◆ **WORK INSTRUCTION**:
Copy the records below word for word. Stop after the line that contains "Query: **silver duct**".
>>
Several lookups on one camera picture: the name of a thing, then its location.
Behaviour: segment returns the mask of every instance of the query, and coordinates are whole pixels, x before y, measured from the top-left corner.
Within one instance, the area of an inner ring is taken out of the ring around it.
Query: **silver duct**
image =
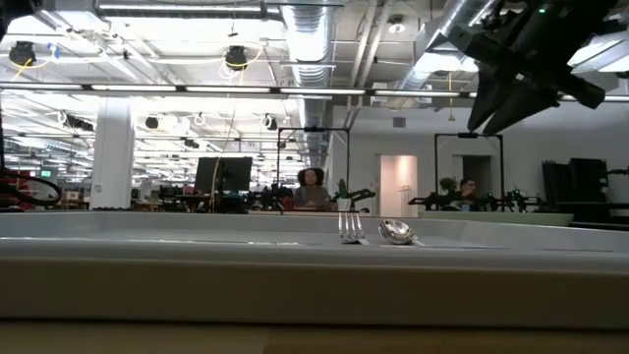
[[[287,28],[291,60],[305,63],[326,61],[330,52],[333,9],[321,6],[282,6],[281,11]],[[299,87],[322,88],[329,85],[330,69],[295,66],[293,76]],[[325,100],[303,99],[300,103],[302,126],[329,127],[331,119],[326,112],[327,106]],[[311,166],[322,167],[326,148],[321,143],[329,140],[328,134],[305,134],[305,137]]]
[[[102,17],[270,20],[282,22],[277,7],[213,6],[212,2],[157,2],[152,0],[100,0],[96,14]]]
[[[424,24],[417,35],[415,54],[417,62],[397,85],[397,89],[421,89],[432,74],[422,70],[421,59],[424,53],[436,45],[447,41],[447,36],[457,24],[472,25],[493,5],[495,0],[450,0],[446,3],[443,16]],[[387,107],[399,108],[402,100],[392,98],[385,104]]]

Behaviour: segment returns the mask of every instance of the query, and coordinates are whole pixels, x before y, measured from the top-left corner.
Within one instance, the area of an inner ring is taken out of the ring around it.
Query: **silver spoon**
[[[409,225],[402,221],[394,219],[384,219],[381,221],[377,229],[380,232],[380,235],[382,235],[382,237],[384,237],[386,241],[393,245],[425,246],[425,244],[417,240],[417,234],[415,233],[415,230],[413,230]]]

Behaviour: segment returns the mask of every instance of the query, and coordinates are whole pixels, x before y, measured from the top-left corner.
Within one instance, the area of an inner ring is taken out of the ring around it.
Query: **metal frame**
[[[345,176],[345,183],[347,185],[347,189],[349,190],[350,188],[350,130],[346,129],[346,128],[313,128],[313,127],[309,127],[309,128],[278,128],[277,129],[277,175],[275,177],[275,182],[279,184],[279,164],[280,164],[280,152],[281,152],[281,148],[280,145],[282,143],[282,132],[305,132],[305,133],[323,133],[323,132],[345,132],[345,135],[347,136],[347,144],[345,145],[347,147],[347,152],[346,152],[346,156],[347,156],[347,161],[346,161],[346,165],[347,165],[347,173]]]
[[[504,201],[504,138],[501,134],[477,134],[477,133],[437,133],[434,135],[434,192],[439,193],[439,137],[456,137],[457,139],[477,139],[477,138],[497,138],[500,146],[499,158],[500,158],[500,197]]]
[[[227,96],[251,98],[293,97],[295,95],[321,99],[329,96],[378,96],[378,97],[444,97],[474,99],[473,91],[451,90],[402,90],[374,88],[279,88],[251,86],[193,86],[193,85],[135,85],[135,84],[68,84],[68,83],[12,83],[0,82],[1,90],[28,90],[39,92],[57,92],[65,94],[93,94],[101,96]],[[559,94],[558,101],[575,102],[577,99],[568,94]],[[629,95],[607,95],[605,102],[629,103]]]

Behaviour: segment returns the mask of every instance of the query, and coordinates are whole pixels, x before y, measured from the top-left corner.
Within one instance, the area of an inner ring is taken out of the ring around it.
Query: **silver fork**
[[[356,213],[356,223],[354,223],[354,213],[351,211],[338,213],[338,235],[342,244],[369,244],[365,238],[361,218]]]

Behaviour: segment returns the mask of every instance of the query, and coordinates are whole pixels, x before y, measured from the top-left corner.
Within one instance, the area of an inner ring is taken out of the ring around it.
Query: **yellow cable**
[[[260,55],[262,55],[262,51],[264,51],[264,46],[262,44],[259,45],[259,51],[257,52],[257,55],[254,59],[248,61],[247,63],[244,64],[234,64],[234,63],[230,63],[227,61],[227,51],[223,52],[223,62],[225,63],[225,65],[230,66],[230,67],[234,67],[234,68],[242,68],[245,66],[248,66],[250,64],[253,64],[257,61],[257,59],[260,57]]]
[[[243,85],[244,77],[245,77],[245,71],[243,70],[243,71],[240,72],[240,86]],[[227,149],[227,144],[229,144],[229,138],[231,136],[232,129],[234,127],[235,118],[236,118],[236,104],[234,104],[234,111],[232,113],[231,122],[229,123],[229,130],[227,131],[227,138],[225,139],[225,144],[223,144],[223,149],[218,154],[218,158],[216,159],[216,164],[214,165],[214,173],[213,173],[213,176],[212,176],[212,190],[210,191],[210,195],[209,195],[209,206],[212,208],[212,210],[214,210],[214,192],[215,192],[215,188],[214,187],[215,187],[215,184],[216,184],[216,175],[218,174],[218,166],[219,166],[219,163],[220,163],[220,159],[223,156],[223,153]]]
[[[31,61],[32,61],[32,59],[31,59],[31,58],[29,58],[29,59],[27,60],[27,63],[26,63],[25,65],[23,65],[23,66],[21,66],[21,67],[20,67],[20,71],[18,71],[18,74],[16,74],[16,76],[14,76],[14,77],[13,77],[13,79],[11,79],[11,81],[12,81],[12,82],[13,82],[13,81],[15,81],[15,80],[16,80],[16,79],[17,79],[17,78],[18,78],[18,77],[22,74],[22,72],[24,71],[24,69],[26,69],[26,68],[27,68],[27,66],[30,64],[30,62],[31,62]]]
[[[18,68],[24,68],[24,69],[27,69],[27,70],[30,70],[30,69],[39,69],[39,68],[43,68],[43,67],[45,67],[46,65],[50,64],[50,62],[51,62],[51,61],[55,58],[55,47],[54,47],[54,46],[52,47],[52,50],[51,50],[51,51],[52,51],[52,53],[50,54],[50,57],[48,58],[48,60],[46,60],[46,61],[45,61],[44,63],[42,63],[42,64],[35,65],[35,66],[31,66],[31,67],[26,67],[26,65],[28,65],[28,64],[29,64],[30,60],[29,60],[29,61],[28,61],[28,62],[27,62],[24,66],[22,66],[22,65],[20,65],[20,64],[16,64],[16,63],[14,63],[14,62],[13,62],[13,60],[9,60],[9,61],[11,62],[11,64],[13,64],[14,66],[17,66]]]

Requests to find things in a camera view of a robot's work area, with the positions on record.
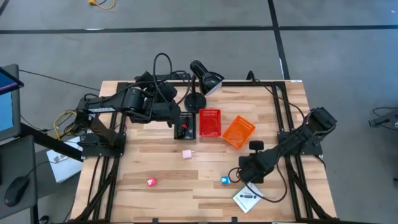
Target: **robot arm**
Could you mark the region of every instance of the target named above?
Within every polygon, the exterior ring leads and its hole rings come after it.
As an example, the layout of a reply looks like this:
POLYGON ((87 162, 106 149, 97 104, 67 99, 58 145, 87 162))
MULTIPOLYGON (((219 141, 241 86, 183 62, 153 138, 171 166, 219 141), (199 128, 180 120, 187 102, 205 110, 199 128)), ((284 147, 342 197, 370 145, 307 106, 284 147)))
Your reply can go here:
MULTIPOLYGON (((152 79, 152 75, 147 72, 143 77, 152 79)), ((107 128, 99 119, 101 113, 123 113, 132 123, 165 121, 171 127, 181 112, 174 101, 177 90, 167 82, 160 82, 159 90, 169 100, 165 101, 159 97, 159 92, 151 83, 153 81, 141 80, 112 96, 83 97, 80 100, 76 108, 75 126, 80 130, 90 129, 93 132, 84 134, 78 143, 83 147, 83 157, 123 154, 126 135, 107 128)))
POLYGON ((307 146, 316 146, 336 128, 336 119, 324 108, 311 110, 303 124, 273 149, 239 157, 239 176, 248 183, 263 178, 274 170, 278 158, 286 154, 298 154, 307 146))

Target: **yellow cable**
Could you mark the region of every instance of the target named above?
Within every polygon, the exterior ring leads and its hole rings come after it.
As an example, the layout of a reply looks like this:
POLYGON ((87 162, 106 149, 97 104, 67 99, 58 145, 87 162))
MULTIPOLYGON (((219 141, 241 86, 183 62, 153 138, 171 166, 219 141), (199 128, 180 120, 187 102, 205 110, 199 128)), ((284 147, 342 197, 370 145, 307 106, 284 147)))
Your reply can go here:
POLYGON ((108 10, 108 9, 112 9, 114 7, 114 5, 116 4, 116 0, 113 0, 112 6, 110 6, 110 7, 103 7, 103 6, 99 5, 96 0, 88 0, 88 4, 98 6, 104 10, 108 10))
POLYGON ((73 126, 72 126, 68 130, 66 130, 64 133, 58 133, 58 129, 57 129, 58 120, 60 118, 62 118, 63 116, 68 115, 68 114, 76 115, 76 112, 74 110, 67 110, 64 113, 60 114, 60 116, 58 116, 58 118, 55 118, 55 121, 54 121, 54 124, 53 124, 53 128, 54 128, 54 131, 55 131, 55 136, 57 137, 58 140, 61 140, 60 135, 69 133, 73 129, 73 126))

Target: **small cube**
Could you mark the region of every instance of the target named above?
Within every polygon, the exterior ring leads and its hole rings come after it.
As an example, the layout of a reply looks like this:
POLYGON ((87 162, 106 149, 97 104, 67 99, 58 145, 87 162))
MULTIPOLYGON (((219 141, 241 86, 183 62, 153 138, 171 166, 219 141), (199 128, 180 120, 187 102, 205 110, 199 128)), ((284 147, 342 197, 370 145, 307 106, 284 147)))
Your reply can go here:
POLYGON ((221 177, 221 184, 229 184, 229 177, 227 176, 221 177))
POLYGON ((155 177, 151 177, 151 178, 149 178, 149 179, 147 180, 147 184, 148 184, 149 187, 155 186, 156 183, 157 183, 157 182, 156 182, 156 178, 155 178, 155 177))

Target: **desk lamp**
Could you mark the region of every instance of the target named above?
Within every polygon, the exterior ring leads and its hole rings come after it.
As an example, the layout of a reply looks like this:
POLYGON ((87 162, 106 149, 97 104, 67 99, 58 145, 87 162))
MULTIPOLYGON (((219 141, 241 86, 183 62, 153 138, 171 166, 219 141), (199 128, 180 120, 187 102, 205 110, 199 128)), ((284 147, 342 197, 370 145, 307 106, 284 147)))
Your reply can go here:
POLYGON ((192 76, 192 93, 190 93, 184 101, 185 109, 188 112, 199 113, 200 109, 206 108, 206 98, 221 87, 224 77, 215 72, 209 72, 206 67, 199 61, 194 60, 190 68, 193 72, 192 76), (195 80, 198 77, 201 93, 197 93, 195 89, 195 80))

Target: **gray floor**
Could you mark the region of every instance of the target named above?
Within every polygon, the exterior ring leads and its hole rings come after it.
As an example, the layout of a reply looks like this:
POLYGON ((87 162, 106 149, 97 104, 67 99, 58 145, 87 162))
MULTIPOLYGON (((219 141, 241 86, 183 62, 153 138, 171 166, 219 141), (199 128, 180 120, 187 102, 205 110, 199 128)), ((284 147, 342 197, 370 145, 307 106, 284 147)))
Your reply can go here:
MULTIPOLYGON (((278 0, 280 26, 398 24, 397 1, 278 0)), ((176 26, 269 26, 267 1, 117 0, 110 11, 86 1, 14 0, 0 17, 0 29, 93 29, 176 26)), ((324 106, 338 120, 323 142, 327 173, 338 216, 344 220, 396 223, 398 177, 395 133, 371 129, 378 106, 397 106, 398 30, 283 31, 291 79, 304 81, 311 107, 324 106)), ((134 34, 0 35, 0 65, 99 88, 102 80, 128 80, 152 69, 166 52, 175 69, 192 60, 229 79, 253 70, 261 79, 281 79, 273 31, 134 34)), ((165 61, 159 73, 166 72, 165 61)), ((20 74, 22 114, 42 128, 74 108, 86 89, 20 74)), ((40 215, 55 222, 72 204, 69 190, 39 201, 40 215)), ((0 220, 27 223, 28 211, 0 220)))
<<
◆ **ANSWER BELOW**:
Several lookups on one camera picture: the name of a thing, then its location.
Behaviour: segment returns the mask of every instance of the query, and coordinates are whole pixels, x before y, measured from the top-left corner.
Within one instance, the area of an inner ring is taken out of the ring around it.
Query: **silver duct**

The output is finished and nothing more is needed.